The pension fund had returned 22.8% for the fiscal year ended June 30, 2021.
Mr. Fitchet said the total returns are a combination of gross and net of fees.
The returns for the most recent fiscal year were reflective of a challenging market environment for public equities and fixed income. Among the 66 U.S. public pension funds tracked by Pensions & Investments as of Monday, the median return was -5.2% for the year ended June 30.
By asset class, the top performer for the most recent fiscal year was private equity, which returned 31.6% for the year ended June 30 (above the benchmark return of 14.1%), followed by real estate, which returned 24.5% (below its 29.5% benchmark); hedge funds, 6.1% (-5.6%); bank loans, -2.6% (-2.7%); Treasury inflation-protected securities, -5.2% (-5.1%); high-yield bonds, -9.1% (-12.8%); global tactical asset allocation, -9.9% (13.1%); investment-grade bonds, -11.2% (-10.3%); domestic equities, -12.7% (-13.9%); emerging markets debt, -18.6% (-17.5%); emerging markets equities, -19.9% (-25.3%); and international developed markets equities, -25.1% (-17.8%).

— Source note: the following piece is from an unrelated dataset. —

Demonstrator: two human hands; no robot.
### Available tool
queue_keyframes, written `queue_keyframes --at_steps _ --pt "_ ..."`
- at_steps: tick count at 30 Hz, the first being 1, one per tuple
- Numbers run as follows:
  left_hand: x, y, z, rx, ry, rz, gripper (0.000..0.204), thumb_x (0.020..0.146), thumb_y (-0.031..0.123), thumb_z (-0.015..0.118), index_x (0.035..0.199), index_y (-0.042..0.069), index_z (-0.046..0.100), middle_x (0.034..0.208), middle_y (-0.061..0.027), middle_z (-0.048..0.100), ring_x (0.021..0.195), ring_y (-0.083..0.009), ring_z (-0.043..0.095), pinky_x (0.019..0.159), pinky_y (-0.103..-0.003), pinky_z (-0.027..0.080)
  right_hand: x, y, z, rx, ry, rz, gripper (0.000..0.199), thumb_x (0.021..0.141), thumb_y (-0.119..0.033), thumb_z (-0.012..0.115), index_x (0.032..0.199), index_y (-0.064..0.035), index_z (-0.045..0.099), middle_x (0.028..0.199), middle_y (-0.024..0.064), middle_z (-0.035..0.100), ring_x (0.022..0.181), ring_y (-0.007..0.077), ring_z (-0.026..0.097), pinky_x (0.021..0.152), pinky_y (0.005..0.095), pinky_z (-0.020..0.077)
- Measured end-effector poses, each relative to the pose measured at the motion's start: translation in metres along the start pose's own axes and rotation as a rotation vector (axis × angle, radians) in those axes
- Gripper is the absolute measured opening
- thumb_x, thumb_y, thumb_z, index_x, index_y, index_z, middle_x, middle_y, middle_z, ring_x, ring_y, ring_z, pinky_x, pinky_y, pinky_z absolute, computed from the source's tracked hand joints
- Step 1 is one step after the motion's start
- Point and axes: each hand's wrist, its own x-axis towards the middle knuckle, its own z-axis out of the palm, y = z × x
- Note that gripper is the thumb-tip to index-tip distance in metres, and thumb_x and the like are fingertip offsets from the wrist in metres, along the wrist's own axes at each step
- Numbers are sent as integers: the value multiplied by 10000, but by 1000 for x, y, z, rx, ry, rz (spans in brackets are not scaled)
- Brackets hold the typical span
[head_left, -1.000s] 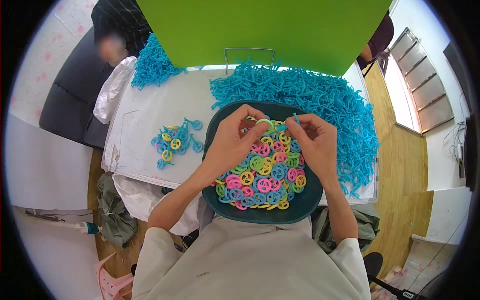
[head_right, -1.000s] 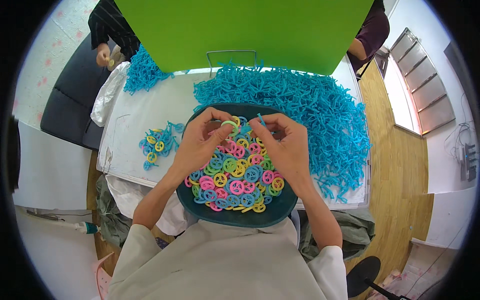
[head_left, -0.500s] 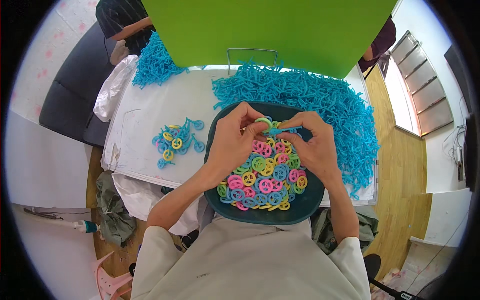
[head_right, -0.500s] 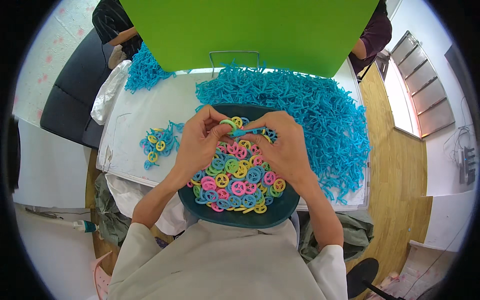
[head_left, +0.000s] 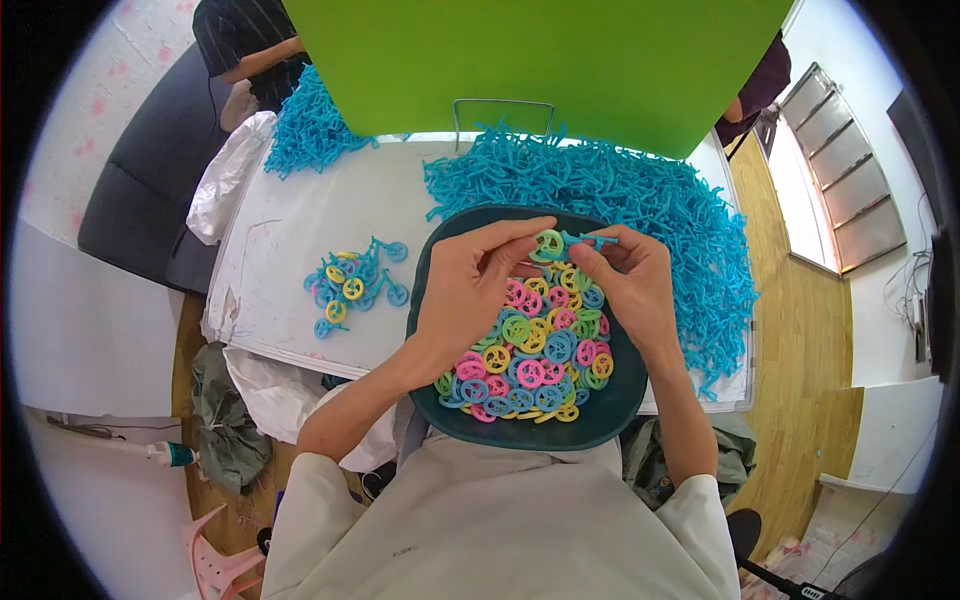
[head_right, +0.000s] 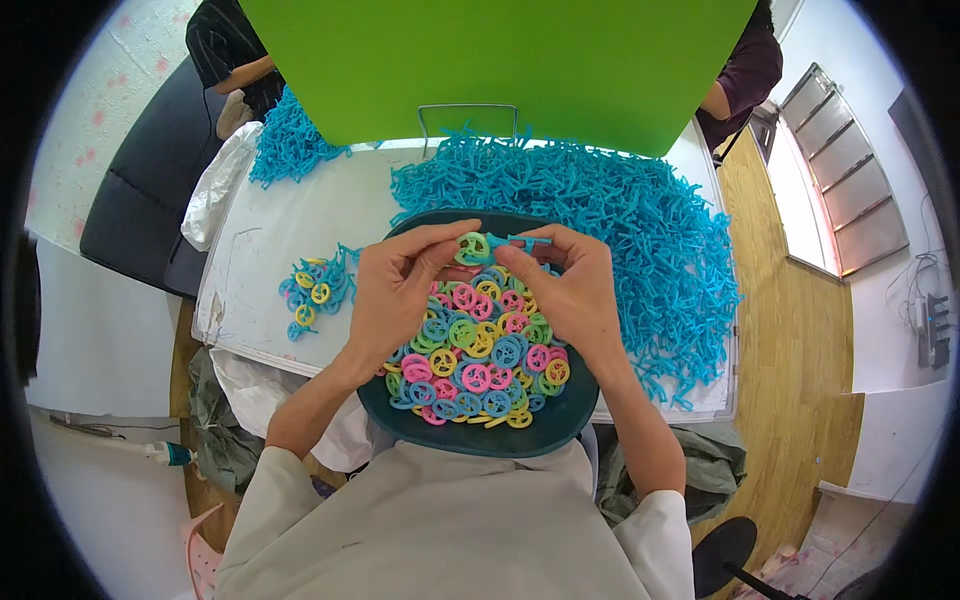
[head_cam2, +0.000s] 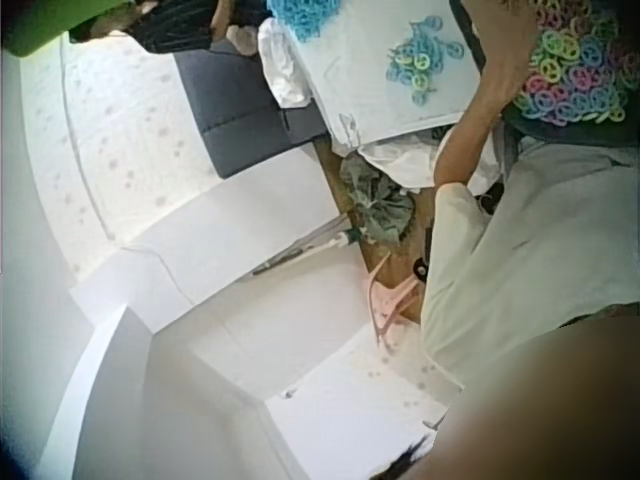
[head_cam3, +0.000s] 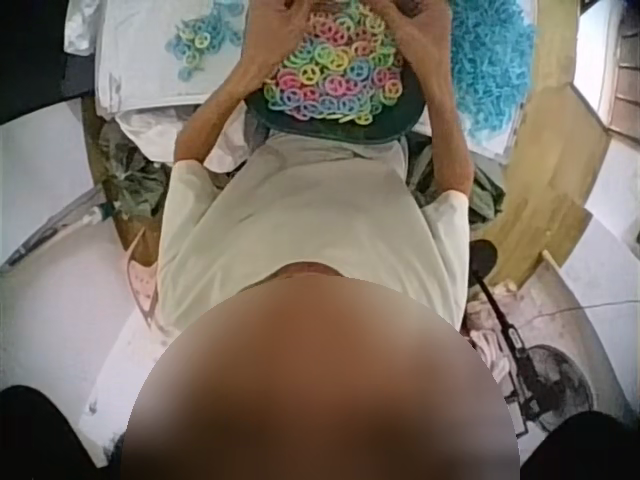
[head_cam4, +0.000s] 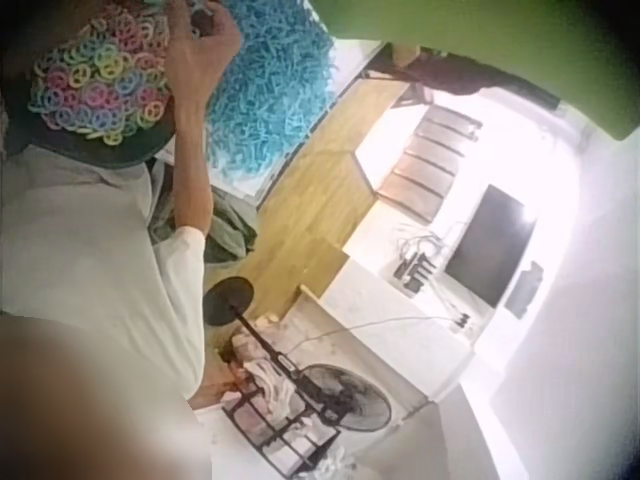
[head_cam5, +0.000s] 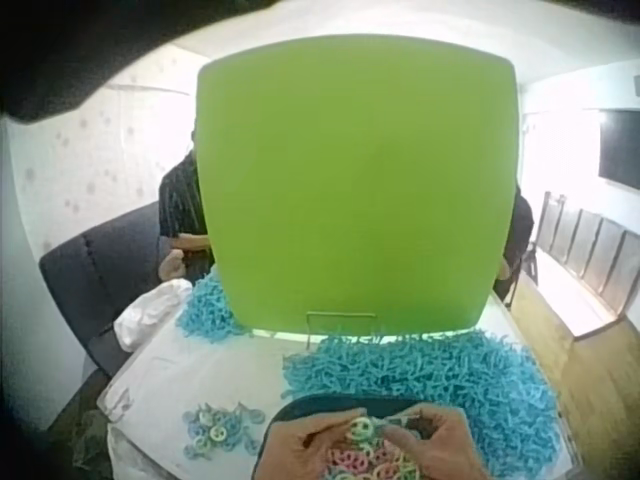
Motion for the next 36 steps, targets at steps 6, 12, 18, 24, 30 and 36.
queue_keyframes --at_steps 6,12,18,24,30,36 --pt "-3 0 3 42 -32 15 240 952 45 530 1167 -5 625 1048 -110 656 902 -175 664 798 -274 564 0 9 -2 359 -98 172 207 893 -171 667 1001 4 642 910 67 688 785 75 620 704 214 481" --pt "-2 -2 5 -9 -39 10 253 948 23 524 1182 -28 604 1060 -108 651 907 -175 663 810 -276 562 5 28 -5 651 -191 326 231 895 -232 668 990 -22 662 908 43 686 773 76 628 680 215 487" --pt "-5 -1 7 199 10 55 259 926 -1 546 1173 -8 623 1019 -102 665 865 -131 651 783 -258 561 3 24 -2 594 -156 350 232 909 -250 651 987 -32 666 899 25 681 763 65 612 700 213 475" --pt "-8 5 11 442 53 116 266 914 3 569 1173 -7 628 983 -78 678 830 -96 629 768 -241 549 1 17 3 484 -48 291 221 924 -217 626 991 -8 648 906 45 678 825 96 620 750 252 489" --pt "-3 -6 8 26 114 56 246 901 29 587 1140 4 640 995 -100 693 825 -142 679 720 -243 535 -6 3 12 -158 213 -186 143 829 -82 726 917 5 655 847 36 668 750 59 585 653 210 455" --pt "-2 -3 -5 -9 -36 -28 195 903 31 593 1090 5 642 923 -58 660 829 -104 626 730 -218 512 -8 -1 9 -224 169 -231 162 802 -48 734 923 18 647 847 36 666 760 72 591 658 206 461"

As of June 30, the actual allocation was 20.1% domestic equities, 15.7% real estate, 11.4% international developed markets equities, 11% investment-grade bonds, 8.1% private equity, 5.1% cash equivalents, 5% emerging markets equities, 4.6% TIPS, 4.4% high-yield bonds, 4.3% hedge funds, 2.9% GTAA, 2.6% bank loans, 2.1% emerging markets debt, 1.6% infrastructure and the rest in natural resources.